African governments have begun scrutinizing resource deals and challenging China’s major state oil companies. Chad shut down a Chinese operation in mid-August after discovering they were dumping crude oil in ditches south of the capital, N’Djamena, then making local Chadian workers clean them with no protection. There would be no resumption until the Chinese constructed treatment facilities, the Chadian government said. Gabon’s government has withdrawn Sinopec’s oil permit and turned the find over to a new national oil company. In 2008, China National Petroleum Corp. and Niger’s former autocratic ruler, Mamadou Tandja, signed an unpublicized deal for a $980 million oil refinery that included a $300 million “signing bonus.” Foumakoye Gado, Niger’s new oil minister, told The New York Times: “In the context of this fight, we are revisiting these contracts, to correct them. In the future, we will pay closer attention, to not make the same mistakes.'”

September 20:

Beijing has issued a circular and sent investigation teams to conduct a school-by-school “audit” of primary and secondary educational institutions in an effort to crack down on the use of “compulsory educational fees by any name.” Arbitrary “registration fees” and “testing fees” should all be returned to the students’ families or school administrators will face punishment, the official Beijing Youth Daily reports.
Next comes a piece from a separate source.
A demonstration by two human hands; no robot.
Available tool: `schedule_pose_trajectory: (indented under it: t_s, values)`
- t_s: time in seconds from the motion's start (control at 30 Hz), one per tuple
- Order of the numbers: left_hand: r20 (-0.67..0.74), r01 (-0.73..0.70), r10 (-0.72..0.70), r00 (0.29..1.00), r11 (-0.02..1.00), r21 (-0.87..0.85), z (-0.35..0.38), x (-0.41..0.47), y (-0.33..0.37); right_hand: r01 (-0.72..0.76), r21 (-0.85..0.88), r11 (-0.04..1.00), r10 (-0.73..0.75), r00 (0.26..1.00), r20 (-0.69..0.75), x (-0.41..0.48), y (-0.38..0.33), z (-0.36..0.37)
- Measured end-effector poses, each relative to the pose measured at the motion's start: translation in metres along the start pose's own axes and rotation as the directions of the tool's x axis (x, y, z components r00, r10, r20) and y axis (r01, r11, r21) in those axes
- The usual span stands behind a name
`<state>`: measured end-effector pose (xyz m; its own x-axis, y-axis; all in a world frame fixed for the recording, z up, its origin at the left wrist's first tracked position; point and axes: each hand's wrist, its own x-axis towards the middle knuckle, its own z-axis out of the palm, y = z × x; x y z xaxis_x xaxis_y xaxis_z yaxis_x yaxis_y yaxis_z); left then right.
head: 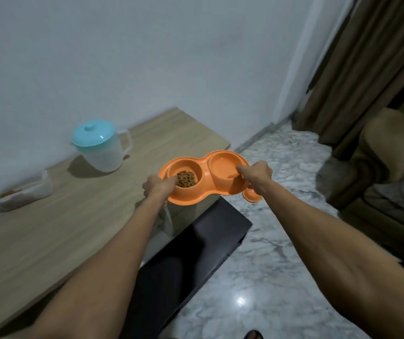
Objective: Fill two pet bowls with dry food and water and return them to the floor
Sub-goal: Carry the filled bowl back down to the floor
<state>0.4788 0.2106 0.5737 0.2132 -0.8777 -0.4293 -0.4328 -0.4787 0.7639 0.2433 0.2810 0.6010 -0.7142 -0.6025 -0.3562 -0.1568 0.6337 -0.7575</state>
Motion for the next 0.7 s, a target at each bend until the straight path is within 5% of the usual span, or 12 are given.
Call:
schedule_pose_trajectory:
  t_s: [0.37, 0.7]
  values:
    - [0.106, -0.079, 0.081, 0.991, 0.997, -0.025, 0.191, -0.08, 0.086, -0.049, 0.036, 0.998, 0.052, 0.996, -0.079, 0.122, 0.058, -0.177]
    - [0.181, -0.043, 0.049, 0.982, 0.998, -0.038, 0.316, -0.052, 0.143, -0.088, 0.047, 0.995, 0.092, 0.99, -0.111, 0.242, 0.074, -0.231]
All fees must be uniform and made public “through brochures, bulletin boards, publicity walls and other school networks.” The new policy also aims to strengthen school financial management and “prohibit the use of public funds to increase administrators’ income via allowances, subsidies or bonuses in kind.”

September 25:

The China-Pakistan Economic Corridor, part of China’s new Silk Road international transportation project, will include a $2.8 billion railway link from Peshawar to Karachi. Pakistan Railways has also purchased 58 locomotives from China with 28 to be supplied from November 2013 to March 2014, the Associated Press of Pakistan reports.

September 26:

While in Xian, Shaanxi, Afghan President Hamed Karzai gave strong support for Beijing’s new Silk Road plan and said Kabul “is ready to play its historic role as one of the important trade routes between Asia and Europe.” Karzai noted that the construction of roads, railroads, and border transportation infrastructure in Afghanistan are critical to the success of China’s ambitious transcontinental endeavor, the Pakistan-based Afghan Islamic Press news agency reports. Karzai invited Chinese state-run companies as well as private traders and investors into the country: “Afghanistan offers investment and trade opportunities. We have great untapped natural resources including minerals, hydrocarbons and other materials, which neighboring countries need to establish and sustain their modern industrial economies.” Karzai later travelled to Beijing where he met with President Xi Jinping and Premier Li Keqiang, the Associated Press reports.